Cuando llegó el verano y el momento apoteótico de los preparativos prenupciales con eso-que-era-siempre-lo-mismo, mi hermano y yo no soltamos una sola palabra. "Esto es obra de ustedes", sentenció Liz Taylor. "El cerebrito descarriado y su brazo ejecutor". Creía, cándidamente, que establecía una división social del trabajo que nos enfrentaba. Error. Sin brazo ejecutor no hay revoluciones y la única ventaja de mi córtex era haber manoteado, con alevosía, a la Srta. Emily Brontë.

"Este año no hay colonia de vacaciones. No hay vacaciones, tampoco", sentenció papá, en quien percibimos el alivio que deriva de abandonar un laburo rentado por otro ad-honorem y desagradecido, hecho de pilas de sándwiches, detección de piedras sin culos que monten guardia y caminatas cavando surcos en busca de un sweater de un color distinto al color de los diez años anteriores.

Tañido de campanas. Magnificat.

"Estábamos hartos de estafas morales", pronunciamos a coro, tal como nos habíamos jurado hacer. Estábamos más tiesos que los Horacios en el cuadro de David.

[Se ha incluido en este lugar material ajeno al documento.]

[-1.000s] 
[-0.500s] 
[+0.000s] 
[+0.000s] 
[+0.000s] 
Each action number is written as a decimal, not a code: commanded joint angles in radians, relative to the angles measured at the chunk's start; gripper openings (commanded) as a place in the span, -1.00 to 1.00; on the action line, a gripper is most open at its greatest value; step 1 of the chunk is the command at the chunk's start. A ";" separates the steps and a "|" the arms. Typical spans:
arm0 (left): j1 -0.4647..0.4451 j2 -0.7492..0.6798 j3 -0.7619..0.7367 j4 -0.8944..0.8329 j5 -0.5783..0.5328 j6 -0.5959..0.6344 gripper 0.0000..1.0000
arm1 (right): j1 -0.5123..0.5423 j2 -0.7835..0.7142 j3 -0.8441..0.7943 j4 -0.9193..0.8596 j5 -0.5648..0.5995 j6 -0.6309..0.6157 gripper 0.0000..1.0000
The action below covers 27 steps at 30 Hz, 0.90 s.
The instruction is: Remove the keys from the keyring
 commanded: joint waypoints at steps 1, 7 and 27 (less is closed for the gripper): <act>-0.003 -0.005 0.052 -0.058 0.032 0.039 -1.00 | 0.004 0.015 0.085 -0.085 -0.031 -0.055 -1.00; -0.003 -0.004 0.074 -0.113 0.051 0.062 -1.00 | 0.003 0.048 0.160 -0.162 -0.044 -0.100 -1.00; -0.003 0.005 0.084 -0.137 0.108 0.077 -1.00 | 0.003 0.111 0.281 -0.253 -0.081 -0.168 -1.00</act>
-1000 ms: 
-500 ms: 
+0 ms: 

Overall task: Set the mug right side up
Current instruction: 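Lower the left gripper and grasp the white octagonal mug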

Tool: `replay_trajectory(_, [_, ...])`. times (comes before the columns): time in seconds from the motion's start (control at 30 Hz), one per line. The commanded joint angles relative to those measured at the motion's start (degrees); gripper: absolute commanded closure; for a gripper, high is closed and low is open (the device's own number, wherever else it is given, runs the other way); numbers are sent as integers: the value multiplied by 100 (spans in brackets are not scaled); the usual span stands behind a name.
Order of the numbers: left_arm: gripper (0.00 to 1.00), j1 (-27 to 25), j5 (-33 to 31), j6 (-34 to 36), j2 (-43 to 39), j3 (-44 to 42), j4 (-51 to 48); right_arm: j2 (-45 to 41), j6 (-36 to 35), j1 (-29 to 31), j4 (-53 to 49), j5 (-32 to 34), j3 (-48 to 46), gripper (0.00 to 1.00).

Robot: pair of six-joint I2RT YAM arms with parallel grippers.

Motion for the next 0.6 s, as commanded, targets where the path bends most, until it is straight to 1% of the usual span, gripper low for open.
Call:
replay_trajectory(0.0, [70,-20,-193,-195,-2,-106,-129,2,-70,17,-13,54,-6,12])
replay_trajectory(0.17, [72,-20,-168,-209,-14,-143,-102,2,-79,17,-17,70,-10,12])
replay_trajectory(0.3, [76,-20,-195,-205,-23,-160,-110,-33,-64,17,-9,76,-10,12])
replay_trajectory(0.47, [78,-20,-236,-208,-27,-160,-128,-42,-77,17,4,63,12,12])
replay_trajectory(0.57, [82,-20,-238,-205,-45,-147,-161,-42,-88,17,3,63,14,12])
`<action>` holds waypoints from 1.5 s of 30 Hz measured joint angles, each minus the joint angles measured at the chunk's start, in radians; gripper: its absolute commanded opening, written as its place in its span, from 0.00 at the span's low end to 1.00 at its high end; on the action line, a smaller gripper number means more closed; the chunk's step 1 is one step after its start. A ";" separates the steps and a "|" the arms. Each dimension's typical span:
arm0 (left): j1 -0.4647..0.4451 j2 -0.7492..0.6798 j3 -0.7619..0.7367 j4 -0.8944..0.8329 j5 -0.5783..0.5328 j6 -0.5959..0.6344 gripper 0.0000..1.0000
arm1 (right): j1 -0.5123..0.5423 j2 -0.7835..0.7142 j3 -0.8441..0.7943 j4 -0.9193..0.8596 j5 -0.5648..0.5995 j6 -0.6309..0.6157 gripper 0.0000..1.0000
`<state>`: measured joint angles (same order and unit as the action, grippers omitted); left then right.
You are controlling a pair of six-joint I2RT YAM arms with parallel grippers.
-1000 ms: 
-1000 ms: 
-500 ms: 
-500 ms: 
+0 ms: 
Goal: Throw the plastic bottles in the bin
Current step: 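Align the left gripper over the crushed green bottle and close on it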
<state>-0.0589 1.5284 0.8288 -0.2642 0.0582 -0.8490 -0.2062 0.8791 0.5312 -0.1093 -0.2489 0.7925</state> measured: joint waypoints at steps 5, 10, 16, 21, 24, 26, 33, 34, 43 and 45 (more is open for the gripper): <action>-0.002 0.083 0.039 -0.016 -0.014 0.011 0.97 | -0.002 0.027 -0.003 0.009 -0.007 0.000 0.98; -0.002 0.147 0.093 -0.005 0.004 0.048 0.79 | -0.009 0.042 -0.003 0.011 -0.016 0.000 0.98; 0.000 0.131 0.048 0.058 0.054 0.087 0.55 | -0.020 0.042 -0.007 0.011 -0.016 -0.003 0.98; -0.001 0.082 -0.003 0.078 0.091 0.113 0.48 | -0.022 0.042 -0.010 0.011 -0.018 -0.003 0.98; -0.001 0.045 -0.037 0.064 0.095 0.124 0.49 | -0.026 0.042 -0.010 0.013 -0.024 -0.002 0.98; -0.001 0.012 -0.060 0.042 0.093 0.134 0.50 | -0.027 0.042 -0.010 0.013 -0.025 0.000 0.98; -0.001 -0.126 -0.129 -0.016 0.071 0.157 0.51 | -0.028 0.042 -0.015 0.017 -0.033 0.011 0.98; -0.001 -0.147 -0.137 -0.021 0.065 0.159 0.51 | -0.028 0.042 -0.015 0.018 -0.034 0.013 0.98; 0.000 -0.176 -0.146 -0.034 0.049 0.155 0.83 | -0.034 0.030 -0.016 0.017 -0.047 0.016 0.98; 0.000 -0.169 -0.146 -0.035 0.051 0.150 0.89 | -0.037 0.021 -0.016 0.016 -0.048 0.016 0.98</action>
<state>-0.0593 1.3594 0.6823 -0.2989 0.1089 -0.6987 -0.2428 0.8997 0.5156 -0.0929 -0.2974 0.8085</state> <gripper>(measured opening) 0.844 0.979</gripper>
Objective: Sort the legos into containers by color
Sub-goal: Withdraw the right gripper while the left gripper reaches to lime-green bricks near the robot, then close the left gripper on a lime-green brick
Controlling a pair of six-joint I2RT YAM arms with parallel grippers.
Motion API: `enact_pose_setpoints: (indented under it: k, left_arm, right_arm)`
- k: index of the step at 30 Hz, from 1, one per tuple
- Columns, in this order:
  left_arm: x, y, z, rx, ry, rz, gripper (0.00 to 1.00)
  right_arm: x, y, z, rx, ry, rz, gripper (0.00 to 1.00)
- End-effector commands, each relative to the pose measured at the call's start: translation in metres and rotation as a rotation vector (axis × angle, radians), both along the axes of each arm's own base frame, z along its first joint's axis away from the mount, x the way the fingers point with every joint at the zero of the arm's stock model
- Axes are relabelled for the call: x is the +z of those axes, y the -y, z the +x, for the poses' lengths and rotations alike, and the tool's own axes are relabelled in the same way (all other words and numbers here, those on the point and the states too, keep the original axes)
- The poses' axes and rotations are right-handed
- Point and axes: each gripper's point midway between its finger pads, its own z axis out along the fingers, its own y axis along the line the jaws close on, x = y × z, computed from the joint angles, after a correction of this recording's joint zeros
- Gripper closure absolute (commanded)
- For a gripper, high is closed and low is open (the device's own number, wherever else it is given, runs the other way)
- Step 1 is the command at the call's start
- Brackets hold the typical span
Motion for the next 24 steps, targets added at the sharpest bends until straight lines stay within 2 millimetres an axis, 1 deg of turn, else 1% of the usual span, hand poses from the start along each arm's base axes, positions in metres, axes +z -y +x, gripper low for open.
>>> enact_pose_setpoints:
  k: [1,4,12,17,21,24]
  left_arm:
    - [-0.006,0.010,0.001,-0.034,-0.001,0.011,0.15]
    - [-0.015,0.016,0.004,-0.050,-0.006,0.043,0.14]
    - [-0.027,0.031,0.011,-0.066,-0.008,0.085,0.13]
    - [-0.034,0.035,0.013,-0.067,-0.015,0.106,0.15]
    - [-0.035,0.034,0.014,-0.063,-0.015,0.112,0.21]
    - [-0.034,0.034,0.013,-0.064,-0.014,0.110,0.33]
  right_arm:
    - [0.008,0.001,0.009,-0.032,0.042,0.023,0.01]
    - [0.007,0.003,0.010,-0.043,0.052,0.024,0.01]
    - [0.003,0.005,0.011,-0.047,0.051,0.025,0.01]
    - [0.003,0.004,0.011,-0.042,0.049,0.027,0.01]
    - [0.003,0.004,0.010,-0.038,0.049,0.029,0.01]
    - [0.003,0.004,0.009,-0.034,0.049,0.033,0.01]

Ese verano, con mi hermano, conectamos una manguera de diez metros a una de las canillas del lavadero y la pasamos por la ventana que daba del lavadero a la terraza. Nos pusimos dos camisetas viejas y nos manguereamos a morir. Con los dedos aumentábamos la velocidad y la presión del chorro y el cuerpo se deshacía de felicidad, bajo un cielo agobiante, con cada latigazo líquido. Corríamos descalzos, patinando en círculo, tratando de robarnos la manguera, un arte en el que yo hubiera debido distinguirme, pero no. Mi hermano tenía el don de manguerear todas las tardes, hasta que anochecía. Recuerdo todo en colores. En colores brillantes y en movimiento.

Desde esa primera vez, nos negamos terminantemente a volver a la costa y a la colonia carcelaria. Si ellos querían ir, que nos dejaran en casa con los abuelos maternos, que desde la ventana miraban encantados las ondulaciones imprevisibles de la manguera.

Pasaron tantos años que mucho se disuelve en la memoria. Pero la memoria elige qué retener. Cuando la térmica dice basta y no hay piel que aguante, abrazo a mi hermano por el cuello y le susurro al oído: "decime, decime, vos decime qué testamento millonario hubiera incluido un verano así; decime qué hubiéramos podido ver que no estuviera, mirándonos, entre los cuatro ángulos de esa terraza".